Rabu, 04 Januari 2012

WHAT WE'VE MISSED FROM THE JOURNEYS (1)

Saat mataku tertumbuk pada satu plank nama sebuah praktik dokter, aku tiba-tiba berkata pada kakak sepupu yang berjalan di samping. "Kalau di sini kakak udah boleh sakit lho." Kakak sepupuku terdiam sesaat, mengerutkan kening, dan bertanya, "Memangnya kenapa?"

"Kan udah ada praktik dokter, jadi udah bisa berobat," ujarku. Lalu kuceritakan pengalaman sekitar dua tahun yang lalu. Bertujuh, aku dan kawan-kawan, berangkat ke sebuah desa di Kabupaten Deli Serdang, Sumatera Utara. Kami hanya bermodal sekilo ikan teri Medan dan nama seorang bapak di sebuah desa yang kami tak tahu persis di mana tempatnya. Setelah berjalan nyasar sekitar satu jam, kembali ke tempat kami salah memilih jalan sekitar setengah jam, dan setengah jam lainnya menuju desa yang dimaksud, kamipun mencari di mana rumah orang yang kami tuju. Tak ada RT atau RW apalagi nomor rumah, hanya nama. Selayaknya di kampung yang masih sangat tradisional, setiap orang saling mengenal, dan dengan mudah kami menemukan rumah bapak tersebut.

Dengan menyebut nama seorang kawan yang dulu pernah PKL di desa itu, kamipun disambut. Ikan teri kami serahkan kepada sang nyonya rumah, dan kamipun tanpa malu-malu menerima tawaran untuk beristirahat di atas tikar yang digelar lebar-lebar di ruang utama. Tak lama kemudian, tujuh gelas kosong dan dua teko berisi kopi dan teh manis pun dibawa oleh seorang anak perempuan yang melihat kami dengan tatapan dan senyum polosnya. Malam setelah makan, kami bertujuh bergelung di bawah selimut di atas lantai papan beralaskan tikar. Beberapa orang, anak-cucu pemilik rumah yang kebetulan sedang berkunjung, tidur tak jauh dari tumpukan tidur kami. Lazimnya rumah di kampung, hanya ada satu ruang privat bagi si pemilik rumah. Jadi setiap tamu, apapun statusnya, entah anak kandung sendiri atau pengunjung tak jelas seperti kami, tidur di tempat yang sama dengan fasilitas yang sama pula.

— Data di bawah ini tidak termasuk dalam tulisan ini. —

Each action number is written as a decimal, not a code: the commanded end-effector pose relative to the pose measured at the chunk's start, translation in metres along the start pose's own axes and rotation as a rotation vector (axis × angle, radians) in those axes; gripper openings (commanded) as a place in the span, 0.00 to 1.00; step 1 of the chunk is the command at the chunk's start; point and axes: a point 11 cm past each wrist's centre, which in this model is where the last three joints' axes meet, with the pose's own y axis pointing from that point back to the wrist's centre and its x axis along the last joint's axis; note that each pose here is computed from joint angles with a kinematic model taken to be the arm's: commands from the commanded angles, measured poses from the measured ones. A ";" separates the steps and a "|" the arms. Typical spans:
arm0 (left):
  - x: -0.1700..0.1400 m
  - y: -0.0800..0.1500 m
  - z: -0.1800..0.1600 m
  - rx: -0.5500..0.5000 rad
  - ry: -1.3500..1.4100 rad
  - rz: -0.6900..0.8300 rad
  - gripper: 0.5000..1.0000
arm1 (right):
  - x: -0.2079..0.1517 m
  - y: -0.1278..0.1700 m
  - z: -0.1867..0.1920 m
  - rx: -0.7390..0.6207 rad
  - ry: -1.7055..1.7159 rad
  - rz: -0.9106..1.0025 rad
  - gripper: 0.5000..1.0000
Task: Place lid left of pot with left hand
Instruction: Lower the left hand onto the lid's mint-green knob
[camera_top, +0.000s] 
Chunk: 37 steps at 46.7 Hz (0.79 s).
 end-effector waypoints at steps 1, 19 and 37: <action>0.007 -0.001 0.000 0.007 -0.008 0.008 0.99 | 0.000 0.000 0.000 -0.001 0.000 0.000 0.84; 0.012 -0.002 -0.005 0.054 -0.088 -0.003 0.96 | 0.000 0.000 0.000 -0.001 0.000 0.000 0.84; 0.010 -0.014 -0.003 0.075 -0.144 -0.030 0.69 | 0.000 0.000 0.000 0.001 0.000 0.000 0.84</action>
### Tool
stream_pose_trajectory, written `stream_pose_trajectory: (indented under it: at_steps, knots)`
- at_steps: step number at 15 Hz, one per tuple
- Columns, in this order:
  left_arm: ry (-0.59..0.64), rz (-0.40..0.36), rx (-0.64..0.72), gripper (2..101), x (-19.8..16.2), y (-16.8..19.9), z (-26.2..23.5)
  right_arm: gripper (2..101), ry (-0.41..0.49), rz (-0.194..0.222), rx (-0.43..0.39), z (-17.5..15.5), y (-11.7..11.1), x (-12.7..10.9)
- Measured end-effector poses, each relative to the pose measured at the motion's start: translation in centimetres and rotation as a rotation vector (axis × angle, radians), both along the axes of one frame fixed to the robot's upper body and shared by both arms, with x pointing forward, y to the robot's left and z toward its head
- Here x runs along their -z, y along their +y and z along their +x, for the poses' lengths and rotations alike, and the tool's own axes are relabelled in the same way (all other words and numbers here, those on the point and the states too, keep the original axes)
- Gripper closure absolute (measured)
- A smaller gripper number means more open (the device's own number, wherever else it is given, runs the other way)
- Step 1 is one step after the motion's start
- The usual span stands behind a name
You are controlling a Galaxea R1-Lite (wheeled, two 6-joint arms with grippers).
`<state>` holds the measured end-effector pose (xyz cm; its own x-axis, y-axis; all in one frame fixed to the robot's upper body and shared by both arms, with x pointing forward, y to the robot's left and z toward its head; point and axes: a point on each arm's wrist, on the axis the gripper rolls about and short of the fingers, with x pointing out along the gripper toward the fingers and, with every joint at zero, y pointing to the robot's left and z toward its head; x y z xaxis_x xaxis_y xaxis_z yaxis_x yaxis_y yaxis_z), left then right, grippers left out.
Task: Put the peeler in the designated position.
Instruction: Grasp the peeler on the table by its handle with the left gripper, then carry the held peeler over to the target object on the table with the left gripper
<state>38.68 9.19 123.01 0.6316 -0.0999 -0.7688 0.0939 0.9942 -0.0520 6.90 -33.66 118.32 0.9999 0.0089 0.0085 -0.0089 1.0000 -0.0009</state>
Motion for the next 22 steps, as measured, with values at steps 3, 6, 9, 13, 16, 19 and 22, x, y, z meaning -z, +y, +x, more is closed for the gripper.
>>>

Paginya, walau tak terbiasa, kami mencoba menikmati rutinitas pagi hari, mandi, buang air besar, dan semua aktivitas lainnya di kamar mandi umum. Mandi bertelanjang bulat di hadapan para perempuan tua-muda. Mengeluarkan bunyi kentut di lobang wc yang hanya dibatasi tembok tipis di samping kerumunan orang yang mandi dan mengambil air minum. Setelah selesai mengurusi tetek-bengek pagi hari,  kami disambut di rumah dengan sarapan hangat dengan ikan teri sebagai lauk utama. Rebusan sawi putih dan sambal ikan teri terasa amat nikmat saat itu. Tapi mungkin merasa bahwa makan kami kurang lahap, anak laki-laki tertua di rumah itupun menyuruh kami menambah isi piring.

"Makan yang banyak, dek. Di sini enggak ada Puskesmas, jadi enggak boleh sakit. Makanya, makanlah yang banyak, supaya jangan sakit kalian," ujarnya. Sesaat kami mencoba mencerna kalimat tersebut, kemudian kamipun tertawa serempak-miris. Betapa kehidupan telah memberi mereka tantangan yang tak mampu mereka hadapi, sehingga akhirnya solusi yang dibuatpun begitu anehnya : makan banyak supaya tak sampai sakit. Apa tak pernah sekalipun ada pihak pemda yang mendengar lelucon seperti itu sehingga tergerak hati mereka untuk membangun fasilitas kesehatan minimal selevel puskesmas di kampung tersebut? Entahlah.

Kuceritakan kisah itu pada sepupuku yang kemudian termangu, lalu tertawa sejenak, dan termangu lagi, serta ditutup dengan tarikan nafas panjang. Yah, begitulah. Setidaknya, di pulau kecil ini ada sebuah praktik dokter, tempat orang sakit bisa berkeluh-kesah dan mendapatkan pengobatan. Sehingga mereka tak perlu makan banyak-banyak agar jangan sampai penyakit menyerang mereka.